Guinea pigs and athymic nude (RNU/RNU) rats were used to assess the efficacy of three orally administered
antifungal agents--
Tolciclate,
Tolnaftate, and
Ketoconazole--against Trichophyton mentagrophytes
dermatophytosis. All three
antifungal agents inhibited the test strain of T. mentagrophytes in vitro.

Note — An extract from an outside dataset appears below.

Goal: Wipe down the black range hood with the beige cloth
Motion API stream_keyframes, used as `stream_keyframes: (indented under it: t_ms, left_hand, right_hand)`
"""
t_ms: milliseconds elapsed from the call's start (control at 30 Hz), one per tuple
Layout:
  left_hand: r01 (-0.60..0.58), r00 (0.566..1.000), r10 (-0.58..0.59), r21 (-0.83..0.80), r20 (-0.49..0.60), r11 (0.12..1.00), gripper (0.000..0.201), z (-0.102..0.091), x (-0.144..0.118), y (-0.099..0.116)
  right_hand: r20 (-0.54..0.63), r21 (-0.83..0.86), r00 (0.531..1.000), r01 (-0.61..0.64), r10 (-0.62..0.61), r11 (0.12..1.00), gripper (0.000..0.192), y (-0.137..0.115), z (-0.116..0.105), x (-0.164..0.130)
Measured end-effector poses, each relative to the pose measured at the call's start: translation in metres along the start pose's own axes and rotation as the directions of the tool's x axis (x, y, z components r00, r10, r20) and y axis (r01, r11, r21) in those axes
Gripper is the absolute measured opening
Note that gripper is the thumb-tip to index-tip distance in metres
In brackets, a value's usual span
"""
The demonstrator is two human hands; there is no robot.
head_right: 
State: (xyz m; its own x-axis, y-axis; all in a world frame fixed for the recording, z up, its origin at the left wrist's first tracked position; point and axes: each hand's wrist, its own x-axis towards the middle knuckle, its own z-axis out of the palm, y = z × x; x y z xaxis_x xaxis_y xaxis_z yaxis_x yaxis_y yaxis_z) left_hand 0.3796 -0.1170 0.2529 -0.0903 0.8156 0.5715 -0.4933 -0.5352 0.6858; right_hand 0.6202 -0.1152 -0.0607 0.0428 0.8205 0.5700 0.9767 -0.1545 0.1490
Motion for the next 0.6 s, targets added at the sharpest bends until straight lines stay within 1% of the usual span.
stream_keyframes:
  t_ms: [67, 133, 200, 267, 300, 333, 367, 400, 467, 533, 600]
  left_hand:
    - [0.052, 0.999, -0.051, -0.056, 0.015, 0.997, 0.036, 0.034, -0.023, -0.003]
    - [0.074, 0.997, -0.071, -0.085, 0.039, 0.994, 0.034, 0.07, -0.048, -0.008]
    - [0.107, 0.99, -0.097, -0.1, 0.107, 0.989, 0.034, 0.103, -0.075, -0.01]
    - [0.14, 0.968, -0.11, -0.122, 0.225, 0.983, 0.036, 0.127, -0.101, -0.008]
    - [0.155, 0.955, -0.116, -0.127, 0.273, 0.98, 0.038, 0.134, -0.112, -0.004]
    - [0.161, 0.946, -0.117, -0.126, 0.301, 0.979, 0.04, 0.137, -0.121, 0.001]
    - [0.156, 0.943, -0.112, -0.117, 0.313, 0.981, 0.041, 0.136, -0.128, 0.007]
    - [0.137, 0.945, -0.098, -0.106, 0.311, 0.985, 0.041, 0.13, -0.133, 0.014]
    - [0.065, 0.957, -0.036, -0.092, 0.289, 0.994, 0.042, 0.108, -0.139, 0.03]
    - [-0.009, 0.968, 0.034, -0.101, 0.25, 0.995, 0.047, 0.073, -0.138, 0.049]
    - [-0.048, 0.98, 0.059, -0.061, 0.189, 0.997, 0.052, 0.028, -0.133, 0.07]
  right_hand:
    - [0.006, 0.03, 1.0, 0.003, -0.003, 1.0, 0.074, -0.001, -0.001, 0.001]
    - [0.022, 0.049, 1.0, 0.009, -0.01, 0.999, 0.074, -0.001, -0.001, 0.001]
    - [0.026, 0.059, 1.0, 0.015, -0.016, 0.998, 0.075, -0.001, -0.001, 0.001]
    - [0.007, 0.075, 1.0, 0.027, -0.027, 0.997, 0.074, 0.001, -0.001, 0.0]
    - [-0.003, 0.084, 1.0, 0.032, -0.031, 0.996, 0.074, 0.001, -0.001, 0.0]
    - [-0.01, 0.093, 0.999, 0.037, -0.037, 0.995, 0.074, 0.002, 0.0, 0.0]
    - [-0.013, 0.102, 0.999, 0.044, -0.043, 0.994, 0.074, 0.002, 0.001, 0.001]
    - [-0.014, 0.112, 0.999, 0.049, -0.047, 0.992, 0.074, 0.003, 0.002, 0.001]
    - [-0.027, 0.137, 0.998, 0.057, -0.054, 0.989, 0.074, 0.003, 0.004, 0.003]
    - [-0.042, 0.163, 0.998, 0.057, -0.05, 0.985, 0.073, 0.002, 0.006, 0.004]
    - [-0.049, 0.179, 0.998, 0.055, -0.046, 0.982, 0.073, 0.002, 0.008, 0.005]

Antifungal agents were tested in intervention (oral
therapy started 5 days after challenge) or prophylaxis (oral
therapy started 5 days before challenge) protocols. Oral treatment of
dermatophytosis on guinea pig skin demonstrated that
Tolciclate and
Tolnaftate alleviated clinical symptoms and shortened the duration of the
dermatophytosis, in comparison to nontreated controls. Assessment of antifungal efficacy in the guinea pig model was time consuming (30-35 days) and variability in the duration and severity of clinical symptoms on guinea pig skin was common. Oral
therapy of chronically infected athymic rats demonstrated that
Tolciclate,
Tolnaftate, and
ketoconazole were effective
antifungal agents in vivo. Obvious improvement in clinical symptoms of
dermatophytosis (i.e. less
erythema and fewer lesions) was evident with all three
antifungal agents within 10 days of starting oral
therapy. By day 20, athymic rats that were treated with either
Tolciclate or
Ketoconazole showed marked clinical improvement of the chronic
dermatophytosis. Chronically infected athymic rats, which lack thymus matured T-cells, are a promising new model to evaluate the efficacy of
antifungal agents by culture, histology, and visual observations of clinical symptoms.